A new tool assesses coronary inflammation, which is often overlooked in measuring the risk of a heart attack. One doctor says this test could detect problems years in advance and save lives.
An AI tool that can detect inflammation in the coronary artery could help clinicians diagnose heart disease much earlier, even decades before the patient shows any outward signs of distress.
CaRi-Heart Technology, developed by Connecticut-based Caristo Diagnostics, was recently given its own Category III CPT code by the American Medical Association’s CPT Editorial Panel, an important step in the path to adoption after FDA approval and, just as important, payer reimbursement. The technology has also shown promising results in trials conducted in 2024 at five National Health Service hospitals in the UK, where reports indicate more than half of patients analyzed by the AI tool had their treatments changed.
To clinicians, the tool could be a critical step forward in the diagnosis and treatment of heart disease, the leading cause of death in the country.

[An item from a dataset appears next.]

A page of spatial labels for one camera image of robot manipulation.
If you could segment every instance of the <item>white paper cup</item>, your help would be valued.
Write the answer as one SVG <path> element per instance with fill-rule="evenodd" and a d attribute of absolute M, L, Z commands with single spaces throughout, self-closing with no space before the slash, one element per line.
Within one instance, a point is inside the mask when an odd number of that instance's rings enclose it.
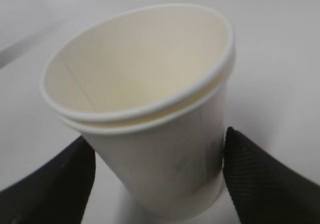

“Cardiology disease is very different than other diseases in terms of how we treat it,” says Stephen Bloom, MD, MSCCT, FASNC, FAHA, FACP, FACC, a cardiologist with Midwest Heart and Vascular Specialists in Overland Park, Kansas, part of the HCA Midwest Health System. “We do mammograms before people have breast cancer. We do colonoscopies before people have colon cancer. And then in cardiology, we wait until they have symptoms, and then we do our best to treat our patient, now with established disease. It doesn't even make sense.”
AI has the potential to analyze data from tests, such as a CT scan, more quickly and with more detail than the human eye. While traditional imaging can identify visible plaques that cause narrowing and blockages, the CaRi-Heart tool zeroes in on perivascular fat, or coronary inflammation, which is overlooked in assessing someone’s heart health.
And since acute MIs occur when non-calcified plaque ruptures, any method for detecting non-calcified plaque better and earlier would save lives.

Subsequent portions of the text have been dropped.